__What to do__. Extract the first line through the line containing "Should you be willing to segment every instance of the person's" from the listing below, exactly as written.

··· Records supplied

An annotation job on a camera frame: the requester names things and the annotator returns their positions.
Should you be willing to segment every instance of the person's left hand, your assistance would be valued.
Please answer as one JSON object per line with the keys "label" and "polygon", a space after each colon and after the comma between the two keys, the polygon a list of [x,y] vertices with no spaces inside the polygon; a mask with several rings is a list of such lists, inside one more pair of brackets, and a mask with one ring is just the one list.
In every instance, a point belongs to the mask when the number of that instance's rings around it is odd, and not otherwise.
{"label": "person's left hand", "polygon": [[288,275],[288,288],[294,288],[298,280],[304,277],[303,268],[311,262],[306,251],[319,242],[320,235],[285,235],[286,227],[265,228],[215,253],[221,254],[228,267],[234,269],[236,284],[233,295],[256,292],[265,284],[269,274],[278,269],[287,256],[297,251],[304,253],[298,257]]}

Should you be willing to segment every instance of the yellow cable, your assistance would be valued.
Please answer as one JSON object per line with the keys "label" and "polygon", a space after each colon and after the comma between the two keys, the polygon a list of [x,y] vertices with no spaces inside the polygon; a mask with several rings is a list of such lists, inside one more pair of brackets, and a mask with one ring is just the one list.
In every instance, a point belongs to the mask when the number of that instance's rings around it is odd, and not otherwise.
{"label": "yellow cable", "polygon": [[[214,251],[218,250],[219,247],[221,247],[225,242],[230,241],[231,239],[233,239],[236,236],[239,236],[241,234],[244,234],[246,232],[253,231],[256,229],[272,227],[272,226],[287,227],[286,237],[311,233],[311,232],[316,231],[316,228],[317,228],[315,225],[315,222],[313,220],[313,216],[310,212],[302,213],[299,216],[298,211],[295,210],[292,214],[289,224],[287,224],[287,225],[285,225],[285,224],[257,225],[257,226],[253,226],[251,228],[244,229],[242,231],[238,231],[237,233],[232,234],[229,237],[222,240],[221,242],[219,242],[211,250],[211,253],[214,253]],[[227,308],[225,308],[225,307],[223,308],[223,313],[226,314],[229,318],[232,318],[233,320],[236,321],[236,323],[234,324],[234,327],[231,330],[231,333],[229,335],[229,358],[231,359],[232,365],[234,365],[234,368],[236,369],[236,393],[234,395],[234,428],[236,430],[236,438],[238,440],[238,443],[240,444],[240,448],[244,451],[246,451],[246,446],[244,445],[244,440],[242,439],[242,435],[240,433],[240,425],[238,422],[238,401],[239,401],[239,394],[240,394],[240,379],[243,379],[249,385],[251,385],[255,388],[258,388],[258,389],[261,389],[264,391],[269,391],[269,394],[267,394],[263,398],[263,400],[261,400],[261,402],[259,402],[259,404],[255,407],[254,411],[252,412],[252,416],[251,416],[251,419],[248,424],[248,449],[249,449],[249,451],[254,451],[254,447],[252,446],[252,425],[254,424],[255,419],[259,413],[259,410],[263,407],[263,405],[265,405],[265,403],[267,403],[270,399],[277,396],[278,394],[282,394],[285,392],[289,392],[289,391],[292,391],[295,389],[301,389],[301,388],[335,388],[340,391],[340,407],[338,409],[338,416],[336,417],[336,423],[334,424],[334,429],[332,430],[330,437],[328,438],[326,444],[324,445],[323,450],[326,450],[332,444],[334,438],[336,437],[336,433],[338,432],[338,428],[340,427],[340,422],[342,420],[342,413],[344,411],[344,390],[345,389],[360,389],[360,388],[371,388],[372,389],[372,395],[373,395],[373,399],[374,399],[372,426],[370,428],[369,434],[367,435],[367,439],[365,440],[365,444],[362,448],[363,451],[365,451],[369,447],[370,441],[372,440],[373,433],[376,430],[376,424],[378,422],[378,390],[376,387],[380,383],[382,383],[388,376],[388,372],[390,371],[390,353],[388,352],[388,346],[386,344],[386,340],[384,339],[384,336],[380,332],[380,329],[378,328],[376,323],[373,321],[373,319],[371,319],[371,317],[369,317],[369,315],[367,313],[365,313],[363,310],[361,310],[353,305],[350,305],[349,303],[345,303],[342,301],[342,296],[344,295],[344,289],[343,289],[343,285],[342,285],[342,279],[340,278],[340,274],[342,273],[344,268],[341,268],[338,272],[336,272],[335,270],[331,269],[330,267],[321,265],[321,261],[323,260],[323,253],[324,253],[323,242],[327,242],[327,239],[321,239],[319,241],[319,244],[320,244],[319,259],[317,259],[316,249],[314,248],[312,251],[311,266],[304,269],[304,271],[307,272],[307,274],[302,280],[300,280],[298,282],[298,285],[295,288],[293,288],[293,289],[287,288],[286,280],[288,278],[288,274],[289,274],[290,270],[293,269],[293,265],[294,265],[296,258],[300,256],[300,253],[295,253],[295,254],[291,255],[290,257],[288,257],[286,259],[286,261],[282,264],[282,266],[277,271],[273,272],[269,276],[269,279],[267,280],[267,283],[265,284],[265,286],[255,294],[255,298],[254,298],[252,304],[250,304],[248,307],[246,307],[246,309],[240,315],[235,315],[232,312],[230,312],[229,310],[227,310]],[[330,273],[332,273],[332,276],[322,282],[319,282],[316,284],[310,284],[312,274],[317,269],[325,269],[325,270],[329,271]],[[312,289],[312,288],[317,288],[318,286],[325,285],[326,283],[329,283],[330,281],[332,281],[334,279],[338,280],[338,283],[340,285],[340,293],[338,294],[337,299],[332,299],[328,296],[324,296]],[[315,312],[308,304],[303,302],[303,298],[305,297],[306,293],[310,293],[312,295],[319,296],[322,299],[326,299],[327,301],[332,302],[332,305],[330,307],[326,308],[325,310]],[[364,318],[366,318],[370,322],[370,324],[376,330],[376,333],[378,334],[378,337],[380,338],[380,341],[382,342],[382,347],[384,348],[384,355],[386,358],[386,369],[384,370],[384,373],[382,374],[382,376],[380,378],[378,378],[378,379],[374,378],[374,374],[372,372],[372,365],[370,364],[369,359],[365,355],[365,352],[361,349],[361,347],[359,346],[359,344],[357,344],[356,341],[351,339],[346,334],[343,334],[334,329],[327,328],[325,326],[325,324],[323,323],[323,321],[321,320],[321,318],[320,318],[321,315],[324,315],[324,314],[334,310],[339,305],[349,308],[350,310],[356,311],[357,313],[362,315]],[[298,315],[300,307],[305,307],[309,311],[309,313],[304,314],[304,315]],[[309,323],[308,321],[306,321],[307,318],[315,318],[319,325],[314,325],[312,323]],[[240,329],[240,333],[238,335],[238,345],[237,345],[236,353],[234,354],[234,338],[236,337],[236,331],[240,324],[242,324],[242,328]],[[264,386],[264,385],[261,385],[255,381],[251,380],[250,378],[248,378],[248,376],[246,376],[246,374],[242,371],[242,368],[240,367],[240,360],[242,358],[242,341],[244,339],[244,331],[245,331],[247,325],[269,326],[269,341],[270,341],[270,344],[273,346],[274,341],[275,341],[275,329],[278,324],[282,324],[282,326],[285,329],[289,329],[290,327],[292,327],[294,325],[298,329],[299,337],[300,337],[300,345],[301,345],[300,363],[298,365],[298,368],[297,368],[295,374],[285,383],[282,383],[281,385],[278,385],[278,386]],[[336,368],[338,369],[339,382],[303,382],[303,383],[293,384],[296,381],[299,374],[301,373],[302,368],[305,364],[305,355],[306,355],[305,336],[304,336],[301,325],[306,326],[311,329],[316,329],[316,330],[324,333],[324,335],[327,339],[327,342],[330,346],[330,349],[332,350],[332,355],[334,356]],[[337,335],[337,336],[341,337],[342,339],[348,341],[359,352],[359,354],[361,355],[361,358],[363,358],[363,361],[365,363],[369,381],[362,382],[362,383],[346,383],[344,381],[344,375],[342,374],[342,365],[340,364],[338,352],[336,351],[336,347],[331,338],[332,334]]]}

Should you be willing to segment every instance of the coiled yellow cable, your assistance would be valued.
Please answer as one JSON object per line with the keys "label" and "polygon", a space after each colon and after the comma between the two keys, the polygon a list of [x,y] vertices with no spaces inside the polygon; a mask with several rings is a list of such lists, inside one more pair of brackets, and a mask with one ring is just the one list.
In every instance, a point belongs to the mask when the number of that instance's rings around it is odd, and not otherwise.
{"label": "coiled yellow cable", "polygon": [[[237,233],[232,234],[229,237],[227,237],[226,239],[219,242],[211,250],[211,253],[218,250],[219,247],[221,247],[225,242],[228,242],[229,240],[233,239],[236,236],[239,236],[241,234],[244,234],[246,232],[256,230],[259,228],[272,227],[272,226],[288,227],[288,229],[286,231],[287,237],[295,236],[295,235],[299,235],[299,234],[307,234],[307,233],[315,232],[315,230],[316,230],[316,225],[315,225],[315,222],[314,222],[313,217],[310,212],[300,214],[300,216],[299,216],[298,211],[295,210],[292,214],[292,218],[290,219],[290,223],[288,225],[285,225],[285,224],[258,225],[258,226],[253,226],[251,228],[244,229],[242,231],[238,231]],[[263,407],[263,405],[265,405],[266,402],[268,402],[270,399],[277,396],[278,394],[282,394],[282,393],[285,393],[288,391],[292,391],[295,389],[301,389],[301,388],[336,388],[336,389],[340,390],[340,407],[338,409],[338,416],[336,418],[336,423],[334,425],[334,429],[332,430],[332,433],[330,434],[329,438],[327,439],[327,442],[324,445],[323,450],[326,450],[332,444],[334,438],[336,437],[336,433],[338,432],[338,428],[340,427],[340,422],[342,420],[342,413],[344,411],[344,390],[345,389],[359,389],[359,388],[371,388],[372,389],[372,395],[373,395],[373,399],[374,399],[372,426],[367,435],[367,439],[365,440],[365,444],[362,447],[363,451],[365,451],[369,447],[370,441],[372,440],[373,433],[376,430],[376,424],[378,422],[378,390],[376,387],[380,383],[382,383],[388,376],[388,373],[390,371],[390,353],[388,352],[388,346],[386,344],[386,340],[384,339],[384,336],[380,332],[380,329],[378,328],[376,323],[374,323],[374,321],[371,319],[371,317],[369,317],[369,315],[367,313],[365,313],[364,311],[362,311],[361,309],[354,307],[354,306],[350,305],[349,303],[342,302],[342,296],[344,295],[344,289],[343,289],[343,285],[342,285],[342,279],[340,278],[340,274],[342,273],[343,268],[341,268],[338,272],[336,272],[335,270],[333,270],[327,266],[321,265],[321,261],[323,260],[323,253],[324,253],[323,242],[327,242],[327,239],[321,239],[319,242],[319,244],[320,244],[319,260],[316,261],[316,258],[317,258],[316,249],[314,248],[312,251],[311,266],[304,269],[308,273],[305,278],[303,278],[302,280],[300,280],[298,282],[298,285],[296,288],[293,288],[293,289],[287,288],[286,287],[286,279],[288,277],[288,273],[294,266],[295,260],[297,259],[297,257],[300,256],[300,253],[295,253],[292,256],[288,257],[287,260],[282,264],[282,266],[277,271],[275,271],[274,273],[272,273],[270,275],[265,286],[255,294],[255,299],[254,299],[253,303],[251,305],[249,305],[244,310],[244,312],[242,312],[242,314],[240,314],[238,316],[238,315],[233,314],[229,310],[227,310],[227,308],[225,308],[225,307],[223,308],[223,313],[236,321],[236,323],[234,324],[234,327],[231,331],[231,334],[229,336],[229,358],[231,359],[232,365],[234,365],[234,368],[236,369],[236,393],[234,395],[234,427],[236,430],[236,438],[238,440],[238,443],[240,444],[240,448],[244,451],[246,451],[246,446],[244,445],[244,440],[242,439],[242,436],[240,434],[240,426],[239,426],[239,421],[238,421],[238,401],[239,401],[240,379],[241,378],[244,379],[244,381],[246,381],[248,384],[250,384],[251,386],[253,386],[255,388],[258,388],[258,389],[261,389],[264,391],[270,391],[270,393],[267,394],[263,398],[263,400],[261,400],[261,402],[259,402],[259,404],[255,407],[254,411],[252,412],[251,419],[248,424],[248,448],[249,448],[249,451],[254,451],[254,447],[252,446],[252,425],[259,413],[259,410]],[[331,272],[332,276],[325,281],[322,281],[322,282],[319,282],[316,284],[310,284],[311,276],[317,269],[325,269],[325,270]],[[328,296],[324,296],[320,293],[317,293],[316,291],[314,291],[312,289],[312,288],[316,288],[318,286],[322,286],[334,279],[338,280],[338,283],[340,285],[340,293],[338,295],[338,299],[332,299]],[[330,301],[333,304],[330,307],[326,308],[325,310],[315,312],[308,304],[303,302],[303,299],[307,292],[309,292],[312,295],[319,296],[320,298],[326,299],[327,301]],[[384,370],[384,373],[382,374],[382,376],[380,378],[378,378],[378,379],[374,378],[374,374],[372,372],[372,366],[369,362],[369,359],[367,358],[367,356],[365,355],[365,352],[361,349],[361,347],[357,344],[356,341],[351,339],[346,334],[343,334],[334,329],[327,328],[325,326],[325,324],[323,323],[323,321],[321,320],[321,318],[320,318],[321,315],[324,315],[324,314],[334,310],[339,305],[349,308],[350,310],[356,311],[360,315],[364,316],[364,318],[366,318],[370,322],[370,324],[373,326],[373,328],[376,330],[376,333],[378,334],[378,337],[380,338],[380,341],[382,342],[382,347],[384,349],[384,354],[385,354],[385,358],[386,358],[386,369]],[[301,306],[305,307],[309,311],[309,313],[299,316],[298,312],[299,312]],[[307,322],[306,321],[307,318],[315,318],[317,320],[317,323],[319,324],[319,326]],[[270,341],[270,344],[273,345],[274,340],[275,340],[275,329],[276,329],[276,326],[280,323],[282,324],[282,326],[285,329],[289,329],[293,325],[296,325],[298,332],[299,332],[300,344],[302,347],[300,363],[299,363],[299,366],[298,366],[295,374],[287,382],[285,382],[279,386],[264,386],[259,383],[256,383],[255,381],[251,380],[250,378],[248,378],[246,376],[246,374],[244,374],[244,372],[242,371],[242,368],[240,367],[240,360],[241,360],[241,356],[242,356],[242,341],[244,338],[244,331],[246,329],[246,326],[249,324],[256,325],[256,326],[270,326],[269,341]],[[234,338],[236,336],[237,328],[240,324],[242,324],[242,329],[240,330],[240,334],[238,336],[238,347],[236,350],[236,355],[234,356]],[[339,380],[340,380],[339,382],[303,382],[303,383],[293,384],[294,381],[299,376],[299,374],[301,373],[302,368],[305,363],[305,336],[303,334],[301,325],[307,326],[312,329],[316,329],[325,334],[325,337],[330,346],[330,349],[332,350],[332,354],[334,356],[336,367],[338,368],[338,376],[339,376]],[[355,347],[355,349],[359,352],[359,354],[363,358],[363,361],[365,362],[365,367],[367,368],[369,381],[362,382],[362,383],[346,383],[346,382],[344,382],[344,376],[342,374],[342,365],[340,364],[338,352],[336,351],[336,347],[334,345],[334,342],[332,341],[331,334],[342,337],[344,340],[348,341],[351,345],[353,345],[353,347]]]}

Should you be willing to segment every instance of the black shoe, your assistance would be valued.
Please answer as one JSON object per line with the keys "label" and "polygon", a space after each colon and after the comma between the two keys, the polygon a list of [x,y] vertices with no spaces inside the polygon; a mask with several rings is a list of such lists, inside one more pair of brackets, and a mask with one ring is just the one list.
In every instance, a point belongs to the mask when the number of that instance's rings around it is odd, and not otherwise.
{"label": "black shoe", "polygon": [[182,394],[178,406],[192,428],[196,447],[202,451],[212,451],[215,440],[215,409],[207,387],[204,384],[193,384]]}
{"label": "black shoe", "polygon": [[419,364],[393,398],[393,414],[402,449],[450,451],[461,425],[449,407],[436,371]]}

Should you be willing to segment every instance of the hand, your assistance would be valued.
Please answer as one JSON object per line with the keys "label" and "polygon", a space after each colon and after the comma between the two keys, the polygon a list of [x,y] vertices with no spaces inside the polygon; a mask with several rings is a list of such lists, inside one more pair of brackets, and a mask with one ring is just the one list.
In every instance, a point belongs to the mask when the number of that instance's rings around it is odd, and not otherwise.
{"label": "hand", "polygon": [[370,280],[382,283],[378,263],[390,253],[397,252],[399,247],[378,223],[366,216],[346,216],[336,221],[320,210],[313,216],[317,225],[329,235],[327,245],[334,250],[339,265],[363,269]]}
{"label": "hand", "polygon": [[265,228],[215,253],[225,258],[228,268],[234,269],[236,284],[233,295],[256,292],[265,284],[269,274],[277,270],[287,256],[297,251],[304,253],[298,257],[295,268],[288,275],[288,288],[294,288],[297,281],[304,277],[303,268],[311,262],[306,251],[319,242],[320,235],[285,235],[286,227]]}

······

__Finished task__.
An annotation job on a camera frame: the requester names things and the annotator returns their positions.
Should you be willing to segment every instance of the person's left hand, your assistance would be valued.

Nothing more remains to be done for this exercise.